Simplex point picking

1. Aug 21, 2014

stlukits

I have an application where I need to pick a probability distribution $(x_{1},\ldots,x_{n})$ at random and uniformly from the simplex of all points for which the coordinates add up to 1, i.e. $$\sum_{i=1}^{n}x_{i}=1.$$ Surprisingly, I didn't find much about simplex point picking on the internet, but http://en.wikipedia.org/wiki/User:Skinnerd/Simplex_Point_Picking appears to address this issue. Skinnerd suggests to pick individual members of $(y_{1},\ldots,y_{n})$ randomly from a uniform distribution over the interval $(0,1)$ and then take $$x_{i}=\frac{\ln{}y_{i}}{\sum{}\ln{}y_{i}}.$$ So far so good (although, why does he need the minus sign in his $x_{i}=-\ln{}y_{i}$?).

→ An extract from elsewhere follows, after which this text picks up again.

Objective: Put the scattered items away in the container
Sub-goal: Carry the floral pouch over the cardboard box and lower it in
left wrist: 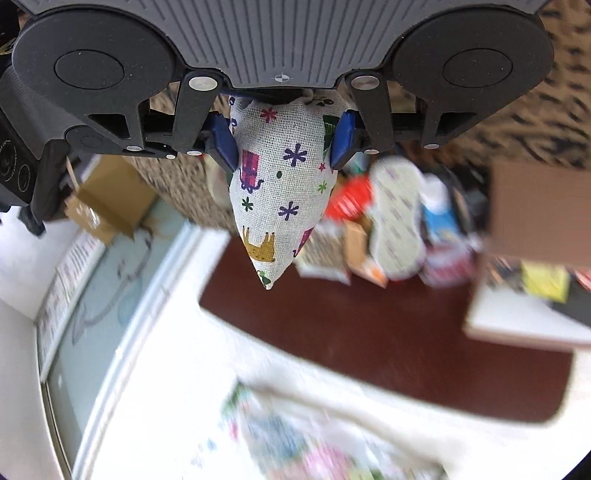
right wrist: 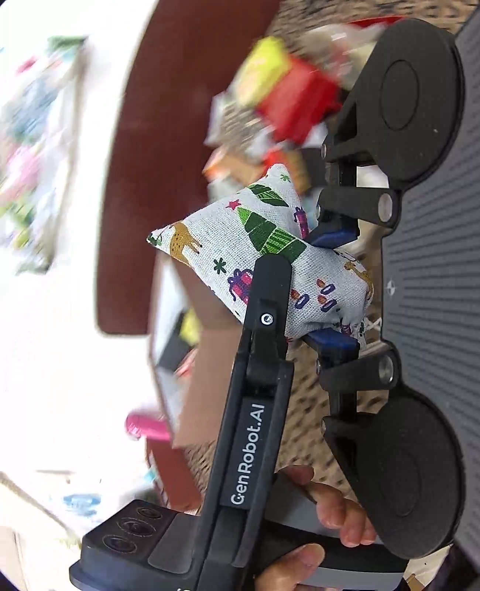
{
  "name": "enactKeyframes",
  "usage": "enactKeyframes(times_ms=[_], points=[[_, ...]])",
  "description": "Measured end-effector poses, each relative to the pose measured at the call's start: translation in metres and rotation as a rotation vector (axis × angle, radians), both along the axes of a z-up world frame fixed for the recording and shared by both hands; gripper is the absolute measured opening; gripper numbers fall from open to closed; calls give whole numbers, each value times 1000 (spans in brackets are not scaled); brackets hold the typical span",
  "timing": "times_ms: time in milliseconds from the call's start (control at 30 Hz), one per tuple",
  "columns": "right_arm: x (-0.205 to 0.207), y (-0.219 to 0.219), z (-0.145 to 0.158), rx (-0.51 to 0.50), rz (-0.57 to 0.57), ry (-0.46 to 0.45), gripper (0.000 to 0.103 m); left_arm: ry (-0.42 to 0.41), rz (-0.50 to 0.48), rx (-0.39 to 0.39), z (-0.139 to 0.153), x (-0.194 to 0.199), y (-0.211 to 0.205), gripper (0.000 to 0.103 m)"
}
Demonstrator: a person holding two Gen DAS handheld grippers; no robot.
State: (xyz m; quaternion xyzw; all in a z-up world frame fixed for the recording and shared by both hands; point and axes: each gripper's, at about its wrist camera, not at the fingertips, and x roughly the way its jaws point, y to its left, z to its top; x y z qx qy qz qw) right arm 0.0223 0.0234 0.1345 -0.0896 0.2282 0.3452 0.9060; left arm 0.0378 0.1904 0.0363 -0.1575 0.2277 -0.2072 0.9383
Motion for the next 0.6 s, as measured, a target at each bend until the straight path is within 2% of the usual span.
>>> enactKeyframes(times_ms=[200, 300, 367, 467, 600], points=[[25, 63, 52, 16, 96, -100, 50, -103, 118, 33, 57, 7, 54, 57], [45, 93, 78, 36, 123, -134, 50, -162, 167, 69, 86, 20, 79, 57], [63, 114, 94, 51, 134, -145, 50, -186, 197, 66, 101, 33, 97, 58], [93, 140, 113, 74, 148, -156, 51, -213, 236, 48, 116, 59, 125, 60], [130, 172, 119, 56, 151, -169, 51, -221, 264, 39, 122, 93, 150, 68]])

My question is: what is the distribution of $x_{i}$ over the interval $(0,1)$, i.e. what is the probability $P(a<x<b)$ that one of these coordinates is in $(a,b)\subseteq{}(0,1)$?

2. Aug 22, 2014

haruspex

If Xi = x, that leaves a hyperpyramid $\Sigma_{i\neq i}X_j = 1 - x$. Can't you make the p.d.f of Xi proportional to the volume of that?

3. Aug 24, 2014

stlukits

volume of n-dimensional simplex

Great idea! I am a little confused about terminology. Hyperpyramid at http://physicsinsights.org/pyramids-1.html seems to mean that the height of the pyramid is the same as the side of the base -- which is not what we want here. We want something more like a generalization for $n$ dimensions of a pentatope, see http://mathworld.wolfram.com/Pentatope.html. Mathworld advises on the volume of a simplex in $n$ dimensions at http://mathworld.wolfram.com/Cayley-MengerDeterminant.html. What haruspex is suggesting, as I see it, is that

$$P(0<x<b)=S(\sqrt{2})-S(\sqrt{2}(1-b))$$

where $S(z)$ is the volume of a simplex in $n$ dimensions whose side length is $z$. In our case, $z=\sqrt{2}$ because $x_{1}+\ldots{}+x_{n}=1$.

4. Aug 24, 2014

haruspex

Seems that simplex is the word I should have used.
Not sure that's quite what I was saying. For a start, there should be a ratio of volumes in there.
I think I'm saying the p.d.f., f(x) = Sn-1((1-x)√2)/Sn(√2), or maybe the subscripts should be n, n+1. You'd then to integrate that to get the interval probability.

5. Aug 28, 2014

stlukits

Yes, indeed, it should be a ratio, not a difference. Thanks, haruspex!